Friday, February 6, 2009

I'll take rows A-F, you get the rest.

I lieu of your regularly scheduled “My Favorite Things” Friday I have opted for The Collective phone it in Friday. What five people would you most like to punch IN THE FACE? Because punching people in the face just happens to be one of my favorite things to do (just ask my husband.) (Kidding about that last statement.) (Threats don't count.) (Until you act on them.) (Then they count.)

1. People who are crying because their salary is now capped...AT HALF A MILLION DOLLARS! I actually almost punched my car radio in the face while listening to THIS. [excerpt]
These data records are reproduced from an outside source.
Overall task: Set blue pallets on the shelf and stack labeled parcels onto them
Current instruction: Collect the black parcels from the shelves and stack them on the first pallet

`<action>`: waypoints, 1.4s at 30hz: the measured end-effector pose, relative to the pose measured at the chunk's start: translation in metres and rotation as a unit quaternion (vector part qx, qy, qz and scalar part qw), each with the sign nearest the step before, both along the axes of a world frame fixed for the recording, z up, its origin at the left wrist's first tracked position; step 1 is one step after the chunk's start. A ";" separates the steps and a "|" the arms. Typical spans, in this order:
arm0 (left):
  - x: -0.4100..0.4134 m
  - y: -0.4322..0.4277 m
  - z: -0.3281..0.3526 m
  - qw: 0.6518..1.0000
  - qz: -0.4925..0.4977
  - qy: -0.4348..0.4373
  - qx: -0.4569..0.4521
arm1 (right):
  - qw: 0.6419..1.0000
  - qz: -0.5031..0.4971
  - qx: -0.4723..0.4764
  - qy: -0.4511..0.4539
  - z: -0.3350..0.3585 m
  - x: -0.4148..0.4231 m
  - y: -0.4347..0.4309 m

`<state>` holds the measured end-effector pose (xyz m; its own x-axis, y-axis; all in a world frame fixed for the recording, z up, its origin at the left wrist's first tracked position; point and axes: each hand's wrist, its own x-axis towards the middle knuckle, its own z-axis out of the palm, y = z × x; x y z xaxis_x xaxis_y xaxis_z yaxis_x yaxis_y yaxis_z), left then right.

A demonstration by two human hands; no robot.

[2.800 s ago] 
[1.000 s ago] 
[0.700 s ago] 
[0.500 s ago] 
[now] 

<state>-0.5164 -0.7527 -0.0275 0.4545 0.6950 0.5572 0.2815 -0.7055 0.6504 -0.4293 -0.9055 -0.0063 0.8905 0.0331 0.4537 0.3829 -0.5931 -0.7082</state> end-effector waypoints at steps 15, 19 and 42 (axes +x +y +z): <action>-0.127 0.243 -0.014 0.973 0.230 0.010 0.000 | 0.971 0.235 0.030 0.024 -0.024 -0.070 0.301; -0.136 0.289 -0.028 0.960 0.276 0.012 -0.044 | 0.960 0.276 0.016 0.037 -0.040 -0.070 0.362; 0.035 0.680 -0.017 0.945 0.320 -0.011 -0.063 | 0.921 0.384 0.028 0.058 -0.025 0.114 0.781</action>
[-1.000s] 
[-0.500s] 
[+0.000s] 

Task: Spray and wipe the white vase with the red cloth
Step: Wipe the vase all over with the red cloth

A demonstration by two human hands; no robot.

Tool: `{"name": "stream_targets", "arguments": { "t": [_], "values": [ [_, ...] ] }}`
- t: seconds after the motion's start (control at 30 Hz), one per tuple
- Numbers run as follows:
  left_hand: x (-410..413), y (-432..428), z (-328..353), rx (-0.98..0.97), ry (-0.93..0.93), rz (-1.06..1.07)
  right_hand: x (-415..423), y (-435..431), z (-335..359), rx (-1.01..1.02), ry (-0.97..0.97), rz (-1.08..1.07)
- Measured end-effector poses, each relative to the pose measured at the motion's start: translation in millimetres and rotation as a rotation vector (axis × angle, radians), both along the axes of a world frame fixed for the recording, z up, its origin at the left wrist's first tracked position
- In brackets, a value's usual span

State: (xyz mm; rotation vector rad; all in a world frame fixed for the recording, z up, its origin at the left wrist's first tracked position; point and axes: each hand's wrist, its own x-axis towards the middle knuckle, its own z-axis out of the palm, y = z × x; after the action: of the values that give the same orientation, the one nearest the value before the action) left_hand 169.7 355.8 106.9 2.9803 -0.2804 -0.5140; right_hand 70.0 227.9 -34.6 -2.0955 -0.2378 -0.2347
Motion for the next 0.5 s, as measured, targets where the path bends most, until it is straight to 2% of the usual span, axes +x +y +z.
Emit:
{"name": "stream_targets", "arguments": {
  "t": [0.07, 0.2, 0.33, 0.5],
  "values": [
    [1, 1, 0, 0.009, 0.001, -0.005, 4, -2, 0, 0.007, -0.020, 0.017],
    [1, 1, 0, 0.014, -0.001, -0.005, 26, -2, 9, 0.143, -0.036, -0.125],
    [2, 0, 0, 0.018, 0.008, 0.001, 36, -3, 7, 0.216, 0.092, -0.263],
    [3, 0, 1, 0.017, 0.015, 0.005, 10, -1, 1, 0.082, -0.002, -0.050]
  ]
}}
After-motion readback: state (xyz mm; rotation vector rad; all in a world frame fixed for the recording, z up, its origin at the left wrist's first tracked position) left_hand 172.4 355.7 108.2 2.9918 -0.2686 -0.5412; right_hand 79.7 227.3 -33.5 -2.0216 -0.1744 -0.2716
If you limit people’s [greedy bank executives] pay to $500,000 - I think you will have people looking for alternative places for employment….in many cases those companies will welcome you with open arms. You’re going to have a lot of these people saying, ‘Where’s my bank book because I need to make a withdrawal out of my savings account in order to continue to live.’ And I realize that in today’s, in today’s world, there‘s not a lot of sympathy for people that are in that situation with the number people that have lost their jobs and taken pay cuts or pay freezes. But, the reality is, these people have built a lifestyle based on expecting that they were going to earn significantly more and this is a real drag on how they’re going to meet the obligations that they and their family have set forth."


2. People who don’t pay their taxes and then publicly embarrass our new president after not doing so. Nuff said. Pay your your taxes. It's the law. I was audited for $700 and somehow you slid under the radar with $200,000 in back tax? How does that happen! How?! I'M WEARING THIS RED, WHITE & BLUE HAT JUST TO PUNCH YOU IN THE FACE, SLAM! (because I'm festive like that).

3. People who can eat anything they want and not get fat. Furthermore, people who qualify said eating with phrases like “I just have a fast metabolism I guess” and "I don't go to the gym because I don't like being sweaty. " IN YOUR PIE-HOLE PUNCH!

4. The representatives at the Sprint Delta call center

[ring! ring!]
Representative: *heavy accent* He-low may-ee name is “Bob” hohw cahn I helup y(oo)?


Me: Hi Bob, [or whatever you real name is] I would like to book a flight from Dayton, Ohio.
Representative: Oh-Kehy, one teek-it from Day-tohna Beeech.
Me: Dayton.
Representative:Day-tohna Beeech.
Representative: Yes, Day-tohna Beeech. Where are you headed to?

*I swear I am not racist, I just really wanted to book a flight.

5. It's a tie between Sarah Palin and K-Fed for so many reasons my brain hurts counting them. I know I cheated by naming two here, but I'm hoping MTV will bring back celebrity death match and then I can kill two turds with one stone watching the brawl. In the meantime, WHAAAPOW! Slammed.

I also want to send an HONORARY SHOUT OUT ["Hah -Lah!"] to *Andrew* for wanting to punch in the face the entire orchestra section at the upcoming Ray Lamontagne concert in Pittsburgh. As told through an email to his fiance. [warning: you just might piss your pants]

Happy Weekend and Shabbat Shalom!

(I have a hot date tonight - it involves a movie and rice krispy treats! God I love being married.)


ohioana said...

#3 is all teens or closet bullimics...So they are already suffering.

Tam said...

I won't punch the ones with legitimate disorders - but I know some people our age that say that crap. I WILL punch them.

kat said...

because i just got back from the gym and i am extra super duper sweaty, i think i'll be joining you in #3 punching. (also all the rest. i hate people.)

peefer said...

My pie-hole hurts.

Mermanda said...

LOL. I read "pie-hole" as "pee-hole" and for some reason the latter sounds far more painful. Consider that for your future threats.

Thanks for the shout out. I'll pass along the "Hah-Lah!" to my mandrew.

Anonymous said...

You (and Kat) want to punch me? Don't hurt me! I'm fragile!